As the Twitter agora that Jaime treasures is rich, immediately there were interesting responses referring to municipal clean points that have space for exchange, as apparently the one in Pozuelo; others as they have done in the doorway of their house, putting some books in a box; others about NGOs that collect books to resell them and obtain funds for projects such as AIDA, Solidarity Book, Better books. Another very interesting project are to the forgotten donation of books for women in prison, and several tweeters mentioned Wind turbine in which you decide what you pay for the books!

This prompted me to ask Alvaro Nephew, publisher of Blue Editions and the magazine Visual, why it is so complicated to donate books or sell them second hand. On the one hand, he told me that when he tried to donate to his town’s library the 7,000 books they had received for a decade in their annual Visual Awards contest, the councilor for culture told him that he had to reject it, not for lack of space, but because they had to buy shelves.

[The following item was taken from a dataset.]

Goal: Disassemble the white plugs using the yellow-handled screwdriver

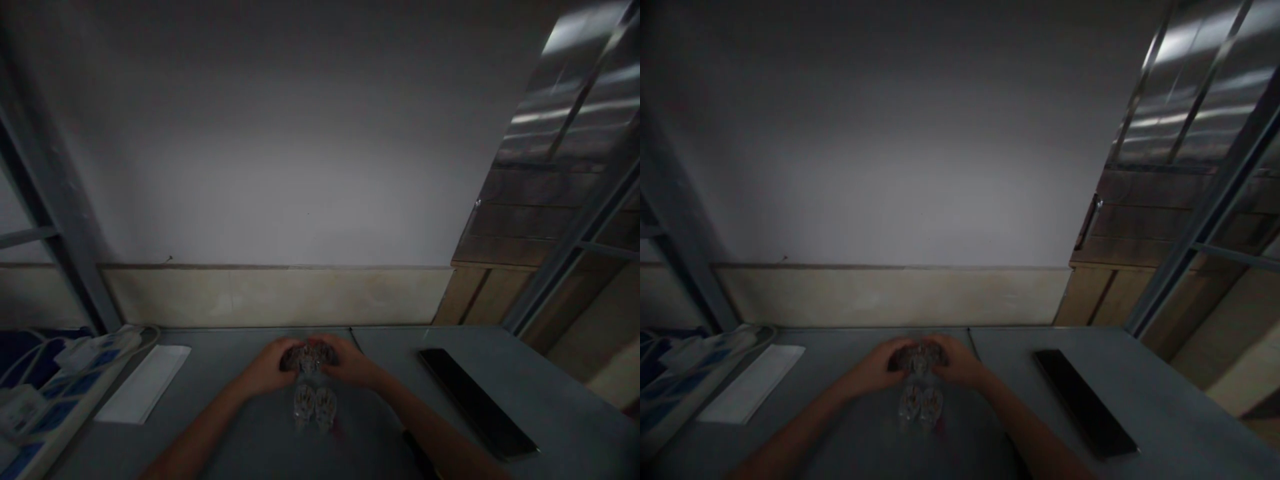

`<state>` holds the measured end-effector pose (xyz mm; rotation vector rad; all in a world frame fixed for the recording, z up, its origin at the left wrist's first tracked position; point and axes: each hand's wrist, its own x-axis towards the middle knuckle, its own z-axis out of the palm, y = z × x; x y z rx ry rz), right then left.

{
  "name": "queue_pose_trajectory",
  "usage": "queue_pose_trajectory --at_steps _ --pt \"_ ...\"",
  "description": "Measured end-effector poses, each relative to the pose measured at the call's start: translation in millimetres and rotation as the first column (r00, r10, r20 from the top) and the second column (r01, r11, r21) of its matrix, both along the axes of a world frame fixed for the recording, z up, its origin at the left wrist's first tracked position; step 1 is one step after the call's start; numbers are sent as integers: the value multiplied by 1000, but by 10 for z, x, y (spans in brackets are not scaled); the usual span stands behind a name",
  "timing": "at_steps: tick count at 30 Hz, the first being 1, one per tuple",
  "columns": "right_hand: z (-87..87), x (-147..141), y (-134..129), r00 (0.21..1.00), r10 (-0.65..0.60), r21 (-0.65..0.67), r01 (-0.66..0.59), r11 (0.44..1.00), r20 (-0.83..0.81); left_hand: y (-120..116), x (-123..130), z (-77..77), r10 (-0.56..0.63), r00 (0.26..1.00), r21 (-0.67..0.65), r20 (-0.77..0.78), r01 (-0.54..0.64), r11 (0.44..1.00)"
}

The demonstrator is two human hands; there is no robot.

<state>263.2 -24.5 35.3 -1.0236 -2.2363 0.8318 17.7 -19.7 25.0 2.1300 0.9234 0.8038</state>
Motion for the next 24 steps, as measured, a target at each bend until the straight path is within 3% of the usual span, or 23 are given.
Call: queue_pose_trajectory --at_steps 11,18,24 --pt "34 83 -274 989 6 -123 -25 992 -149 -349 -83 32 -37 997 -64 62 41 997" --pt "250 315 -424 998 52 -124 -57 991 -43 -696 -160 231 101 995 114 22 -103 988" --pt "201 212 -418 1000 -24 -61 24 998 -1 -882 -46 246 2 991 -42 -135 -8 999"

On the other hand, Álvaro explained to me why publishers do not donate books that they do not sell, explaining that around the year 2000 a movement was created to donate books to Latin America, but soon the NGOs realized how expensive it was to transport them there, so they began to sell them second-hand, with which they found themselves with books at a very low price that were still on the best-seller lists, with which that donation to another continent became a boomerang that made it compete at a price much lower in the Cuesta de Moyano in Madrid or in San Antonio in Barcelona. Also, public libraries only accept bestsellers less than two years old.

The good thing about Alvaro is that he always explains the cause of the problems, and it is the Spanish book culture, created on the basis of Franco’s law of the fixed-price book, which forces booksellers to make a 5% discount at most and at the fair 10%. On the other hand, in London you find new books on sale as is done here with clothes without going any further. But here it is forbidden. Worth this brief reflection of Alvaro about the book market.

In fact, when Álvaro helped me self-publish my book, he told me that if a bookseller asked for my book, he had to give him a 25% discount so that he would have a commercial margin, by law! When the majority of consumer goods that we have are not subject to such limitations.

Curious that I tell you how in the “bookstore for the dead” business you pay by the linear meter, which ends up costing 0.15 cents each copy, and that in second-hand books you buy by weight at 3 euros…

For this reason, from here I ask that the price of the new book be liberalized, so that you can not only buy a book at RRP, and then have to wait years for it to be discontinued to find it almost by chance at a very low price and in questionable condition. Or having located a second-hand bookstore where journalists and bloggers “give away” the copies that publishers give them for free.

With a liberalization of prices and discounts, thousands of temples of culture could be helped, such as bookstores and publishers that fight with one arm tied, because fame is granted to them, while distribution cards the wool, as Amazon demonstrated, by be the book market, the first to burst.

PS: “they tell us that it rains” is a concept created by Alvaro Sobrino.